= What to do =
Where does the word "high" appear in the data? Copy every line that holds it.

= Entries supplied =
╭──

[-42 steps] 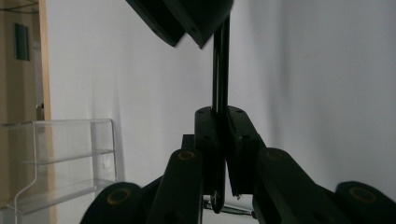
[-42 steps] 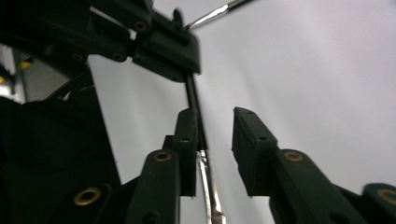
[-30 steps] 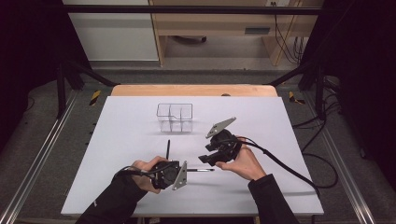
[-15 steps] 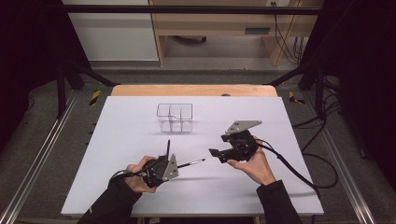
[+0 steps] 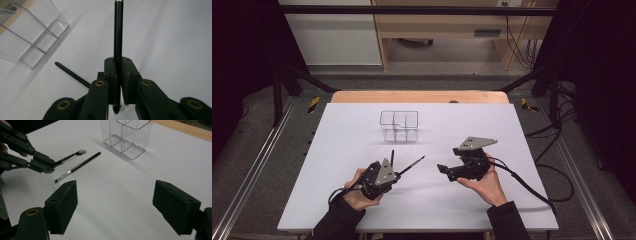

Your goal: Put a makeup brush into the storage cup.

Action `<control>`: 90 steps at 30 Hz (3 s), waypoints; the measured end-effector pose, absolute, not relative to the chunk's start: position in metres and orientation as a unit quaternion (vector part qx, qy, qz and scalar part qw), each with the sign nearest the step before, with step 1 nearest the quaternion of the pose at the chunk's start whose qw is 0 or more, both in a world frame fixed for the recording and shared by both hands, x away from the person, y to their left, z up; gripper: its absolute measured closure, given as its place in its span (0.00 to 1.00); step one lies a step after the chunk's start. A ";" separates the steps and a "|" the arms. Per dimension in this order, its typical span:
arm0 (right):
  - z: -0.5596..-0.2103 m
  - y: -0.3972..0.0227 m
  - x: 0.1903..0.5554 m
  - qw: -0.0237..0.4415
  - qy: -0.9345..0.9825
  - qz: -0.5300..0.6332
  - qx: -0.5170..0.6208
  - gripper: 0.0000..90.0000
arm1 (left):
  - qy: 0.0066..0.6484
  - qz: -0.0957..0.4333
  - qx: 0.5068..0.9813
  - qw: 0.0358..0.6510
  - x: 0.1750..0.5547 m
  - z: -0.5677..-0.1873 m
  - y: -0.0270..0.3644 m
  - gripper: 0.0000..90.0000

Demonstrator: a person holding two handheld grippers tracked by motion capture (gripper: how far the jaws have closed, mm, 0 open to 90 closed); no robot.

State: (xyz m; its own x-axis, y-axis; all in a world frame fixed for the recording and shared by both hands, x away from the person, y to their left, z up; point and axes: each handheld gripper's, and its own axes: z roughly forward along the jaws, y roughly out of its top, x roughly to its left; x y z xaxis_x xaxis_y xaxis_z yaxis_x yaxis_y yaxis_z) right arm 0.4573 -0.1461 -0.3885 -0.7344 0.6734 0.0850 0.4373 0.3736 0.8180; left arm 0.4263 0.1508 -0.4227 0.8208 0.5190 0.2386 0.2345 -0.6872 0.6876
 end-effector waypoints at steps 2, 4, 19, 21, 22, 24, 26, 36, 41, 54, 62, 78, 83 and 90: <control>-0.391 -0.145 0.456 0.129 0.814 0.452 0.341 0.22 | 0.223 0.214 0.887 0.344 0.425 -0.423 0.150 0.92; -0.393 -0.144 0.456 0.130 0.810 0.457 0.343 0.22 | 0.232 0.213 0.882 0.351 0.425 -0.424 0.150 0.92; -0.409 -0.130 0.454 0.115 0.782 0.491 0.366 0.17 | 0.299 0.207 0.841 0.402 0.422 -0.435 0.146 0.92; -0.410 -0.129 0.453 0.116 0.779 0.493 0.370 0.17 | 0.306 0.199 0.833 0.416 0.421 -0.435 0.145 0.92; -0.410 -0.129 0.453 0.115 0.777 0.495 0.371 0.17 | 0.309 0.194 0.828 0.425 0.421 -0.435 0.145 0.92; -0.411 -0.127 0.453 0.113 0.772 0.502 0.373 0.17 | 0.315 0.194 0.823 0.431 0.420 -0.436 0.142 0.92; -0.411 -0.126 0.453 0.108 0.767 0.510 0.375 0.17 | 0.316 0.195 0.820 0.436 0.418 -0.437 0.138 0.92; -0.411 -0.124 0.453 0.089 0.747 0.536 0.384 0.15 | 0.323 0.189 0.813 0.447 0.415 -0.442 0.125 0.92; -0.411 -0.122 0.453 0.087 0.735 0.545 0.393 0.17 | 0.333 0.186 0.808 0.450 0.414 -0.445 0.118 0.92; -0.414 -0.118 0.455 0.087 0.715 0.563 0.405 0.22 | 0.351 0.181 0.793 0.464 0.413 -0.442 0.112 0.92; -0.416 -0.115 0.453 0.086 0.707 0.569 0.411 0.26 | 0.345 0.179 0.794 0.468 0.411 -0.441 0.104 0.92; -0.419 -0.111 0.452 0.079 0.682 0.590 0.426 0.40 | 0.354 0.185 0.782 0.479 0.407 -0.442 0.097 0.92; -0.419 -0.110 0.451 0.079 0.676 0.593 0.430 0.47 | 0.356 0.182 0.781 0.480 0.406 -0.443 0.096 0.92; -0.420 -0.109 0.451 0.065 0.669 0.598 0.435 0.56 | 0.364 0.180 0.777 0.481 0.407 -0.443 0.097 0.92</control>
State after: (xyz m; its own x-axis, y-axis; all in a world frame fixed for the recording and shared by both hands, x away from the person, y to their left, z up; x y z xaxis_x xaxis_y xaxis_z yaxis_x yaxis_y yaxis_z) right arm 0.4506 -0.1086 -0.4201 -0.6124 0.6605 0.4344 0.5055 -0.0953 0.8575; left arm 0.4069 0.0970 -0.4430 0.6708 0.7382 -0.0708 0.3921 -0.2720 0.8788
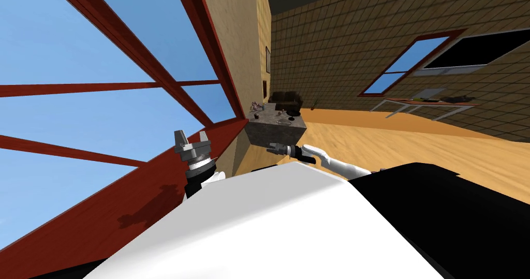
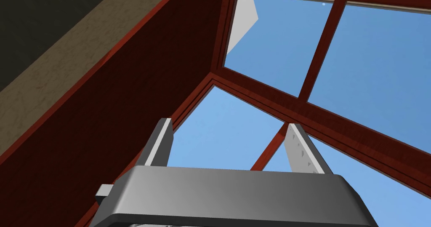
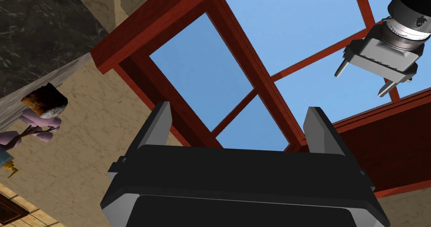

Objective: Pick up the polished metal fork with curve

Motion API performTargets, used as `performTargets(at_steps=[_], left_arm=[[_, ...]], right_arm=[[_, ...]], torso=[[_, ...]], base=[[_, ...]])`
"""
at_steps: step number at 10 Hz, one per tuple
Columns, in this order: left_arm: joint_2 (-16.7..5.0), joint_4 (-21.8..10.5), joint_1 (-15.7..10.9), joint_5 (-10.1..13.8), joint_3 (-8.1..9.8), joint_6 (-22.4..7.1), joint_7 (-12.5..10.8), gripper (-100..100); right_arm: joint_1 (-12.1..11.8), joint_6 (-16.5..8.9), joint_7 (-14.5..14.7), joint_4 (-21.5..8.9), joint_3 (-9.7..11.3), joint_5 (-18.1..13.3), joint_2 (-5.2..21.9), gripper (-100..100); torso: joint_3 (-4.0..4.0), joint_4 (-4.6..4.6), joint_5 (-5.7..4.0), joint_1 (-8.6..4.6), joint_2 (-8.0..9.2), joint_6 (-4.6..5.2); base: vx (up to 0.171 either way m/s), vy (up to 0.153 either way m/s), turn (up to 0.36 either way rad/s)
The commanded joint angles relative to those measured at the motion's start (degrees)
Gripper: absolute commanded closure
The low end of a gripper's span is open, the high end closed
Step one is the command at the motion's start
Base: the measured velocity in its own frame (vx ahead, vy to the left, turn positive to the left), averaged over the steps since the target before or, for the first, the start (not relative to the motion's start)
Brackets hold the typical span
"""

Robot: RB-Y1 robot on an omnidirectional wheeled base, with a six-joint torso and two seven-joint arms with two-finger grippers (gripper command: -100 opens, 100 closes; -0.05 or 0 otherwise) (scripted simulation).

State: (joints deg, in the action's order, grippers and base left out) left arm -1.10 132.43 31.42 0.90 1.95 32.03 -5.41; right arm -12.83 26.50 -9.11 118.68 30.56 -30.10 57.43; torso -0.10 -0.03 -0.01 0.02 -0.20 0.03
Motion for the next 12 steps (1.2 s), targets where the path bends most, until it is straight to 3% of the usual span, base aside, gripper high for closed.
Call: performTargets(at_steps=[1, 2, 5, 7, 12], left_arm=[[0.0, 0.0, 0.0, 0.0, 0.0, 0.0, 0.0, 0], [0.0, 0.0, 0.01, 0.0, 0.0, 0.0, 0.0, 0], [0.0, 0.0, 0.01, 0.0, 0.01, 0.0, 0.0, 0], [0.0, 0.0, 0.01, 0.0, 0.01, 0.0, 0.0, 0], [0.0, 0.01, 0.02, 0.0, 0.01, 0.0, 0.0, 0]], right_arm=[[-0.37, 0.21, 0.1, -0.62, 0.25, -0.46, 2.86, -100], [-0.37, 0.21, 0.1, -0.62, 0.25, -0.46, 3.37, -100], [0.08, 0.19, -0.3, -4.44, 2.11, -2.42, 9.33, -100], [0.08, 0.19, -0.3, -4.44, 2.11, -2.42, 11.42, -100], [-0.28, 0.15, -0.74, -10.65, 4.1, -4.74, 20.73, -100]], torso=[[0.0, 0.0, 0.0, 0.0, 0.0, 0.0], [0.0, 0.0, 0.01, -0.01, 0.01, 0.04], [0.0, 0.0, 0.0, -0.06, 0.0, 0.04], [-0.08, -0.03, 0.0, -0.05, -0.13, 0.05], [-0.16, -0.06, 0.0, -0.04, -0.26, 0.05]], base=[[0.041, 0.038, 0.085], [0.018, 0.016, -0.024], [0.055, 0.03, 0.156], [0.064, 0.02, 0.027], [0.105, 0.024, 0.128]])
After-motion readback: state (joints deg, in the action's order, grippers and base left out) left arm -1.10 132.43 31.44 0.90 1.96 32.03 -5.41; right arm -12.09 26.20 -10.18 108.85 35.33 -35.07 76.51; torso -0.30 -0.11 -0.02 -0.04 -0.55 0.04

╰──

= Your response =
The low end of a gripper's span is open, the high end closed
Motion for the next 12 steps (1.2 s), targets where the path bends most, until it is straight to 3% of the usual span, base aside, gripper high for closed.

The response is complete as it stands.